Later there was a mountain making movement of the earth and there appeared peaks as lofty as those in the Alps or Rockies. The once horizontal beds of sand, clay, limestone and iron were uplifted and folded in the process, the layers at the lake being inclined about fifteen degrees as seen along the East Bluff. The Baraboo Bluffs are among the oldest formed things on the globe—older than the Rockies or Alleghenies, older than a pound of coal on the earth, older than any tree or bird or beast that ever lived.

There was a long period of erosion and a river cut a gorge through the range where the lake is now located.

In Paleozoic times the sea returned again, the tops of the bluffs stood as islands above the waves, the loose rocks were rounded on the shore, and sandstone almost filled the gorge where there was once a river. The animal life then consisted of trilobites, oyster like organisms, and other low forms.

The sea retreated and a river once more carried away the material which filled the gap in the bluffs.
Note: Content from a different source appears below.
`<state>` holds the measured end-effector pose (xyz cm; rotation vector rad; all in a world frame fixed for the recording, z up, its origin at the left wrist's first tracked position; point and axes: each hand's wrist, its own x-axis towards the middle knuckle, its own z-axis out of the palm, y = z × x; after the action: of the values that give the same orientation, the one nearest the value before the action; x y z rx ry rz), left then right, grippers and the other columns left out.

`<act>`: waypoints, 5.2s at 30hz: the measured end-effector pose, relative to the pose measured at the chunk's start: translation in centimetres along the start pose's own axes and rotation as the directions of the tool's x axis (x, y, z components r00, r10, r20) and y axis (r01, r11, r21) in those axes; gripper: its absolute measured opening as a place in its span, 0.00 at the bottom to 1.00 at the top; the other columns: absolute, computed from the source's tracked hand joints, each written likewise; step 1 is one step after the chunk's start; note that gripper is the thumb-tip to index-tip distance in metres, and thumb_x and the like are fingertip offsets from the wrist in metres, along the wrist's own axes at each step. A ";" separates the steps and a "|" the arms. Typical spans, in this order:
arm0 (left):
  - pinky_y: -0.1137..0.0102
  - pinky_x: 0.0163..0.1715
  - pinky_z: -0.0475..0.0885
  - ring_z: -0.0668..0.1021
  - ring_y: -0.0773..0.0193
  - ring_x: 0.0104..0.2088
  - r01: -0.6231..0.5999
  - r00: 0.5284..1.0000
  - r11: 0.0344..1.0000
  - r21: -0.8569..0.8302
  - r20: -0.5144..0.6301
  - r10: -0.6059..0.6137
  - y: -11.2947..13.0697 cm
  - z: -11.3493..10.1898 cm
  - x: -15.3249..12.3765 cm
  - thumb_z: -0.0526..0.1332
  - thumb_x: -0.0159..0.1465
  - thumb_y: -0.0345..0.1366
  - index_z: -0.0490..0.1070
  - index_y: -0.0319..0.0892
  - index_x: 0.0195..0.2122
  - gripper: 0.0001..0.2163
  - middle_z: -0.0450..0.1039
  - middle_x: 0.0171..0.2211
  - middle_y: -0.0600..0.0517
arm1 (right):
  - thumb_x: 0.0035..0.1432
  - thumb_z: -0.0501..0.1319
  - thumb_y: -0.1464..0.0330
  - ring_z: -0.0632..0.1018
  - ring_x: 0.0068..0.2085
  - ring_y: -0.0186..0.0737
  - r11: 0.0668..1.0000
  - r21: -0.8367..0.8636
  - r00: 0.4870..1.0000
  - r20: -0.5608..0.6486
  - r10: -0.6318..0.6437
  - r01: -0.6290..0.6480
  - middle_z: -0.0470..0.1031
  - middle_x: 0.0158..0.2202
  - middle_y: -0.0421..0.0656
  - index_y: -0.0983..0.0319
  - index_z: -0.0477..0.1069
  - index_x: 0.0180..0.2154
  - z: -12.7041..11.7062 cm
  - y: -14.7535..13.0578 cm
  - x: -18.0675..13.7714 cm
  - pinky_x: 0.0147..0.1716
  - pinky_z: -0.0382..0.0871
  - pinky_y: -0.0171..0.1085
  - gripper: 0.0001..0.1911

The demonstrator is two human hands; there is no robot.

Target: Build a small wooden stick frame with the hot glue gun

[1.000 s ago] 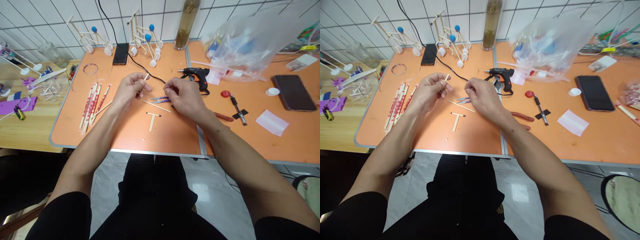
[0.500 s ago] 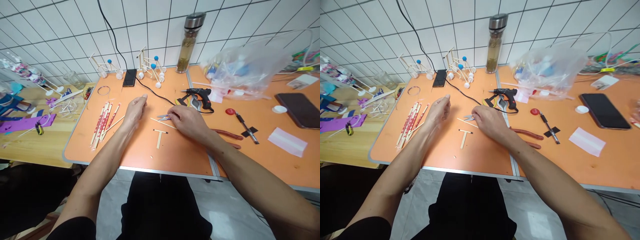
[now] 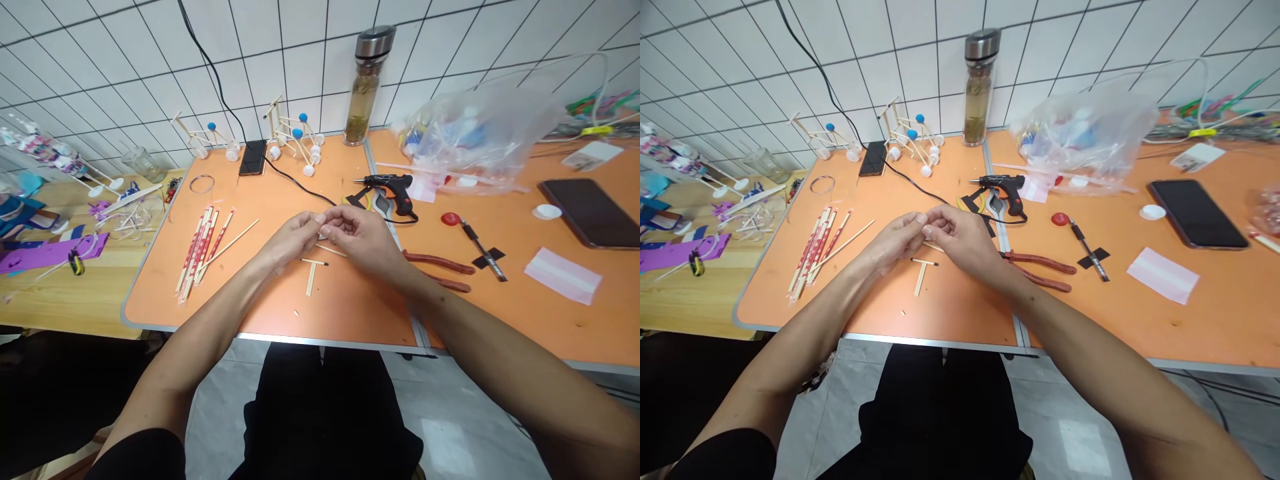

Because the hills of this region were once buried and again exposed to view, they are sometimes called the "Baraboo fossil."

The Glacial Epoch

Next came the glacial epoch, when the advancing ice from the northeast came into the Baraboo region; this was a long time after the sea retreated the last time, possibly a period of 100,000 or 200,000 years. Into this gorge where probably once flowed the stream we now know as the Wisconsin River, the ice advanced to the terminal moraine, where the visitor descends just before reaching the lake. At the same time another tongue of cold crept into the valley between the Devil's Nose and the Lake. Had the tongues of ice advanced much farther there would have been no lake. Sand and gravel were washed into the gorge, leaving a deposit hundreds of feet thick. The well at the north end of the Lake is 283 feet deep, the drill stopping before it reached the bed of the ancient stream. In times agone the river must have found its way through a chasm 900 or 1,000 feet deep, a scene as picturesque as that of the present gorge below Niagara Falls.

The Lake at Present

The following applies to the lake as it is today:

Above sea level—About 960 feet.

Above the river at Baraboo—About 120 feet.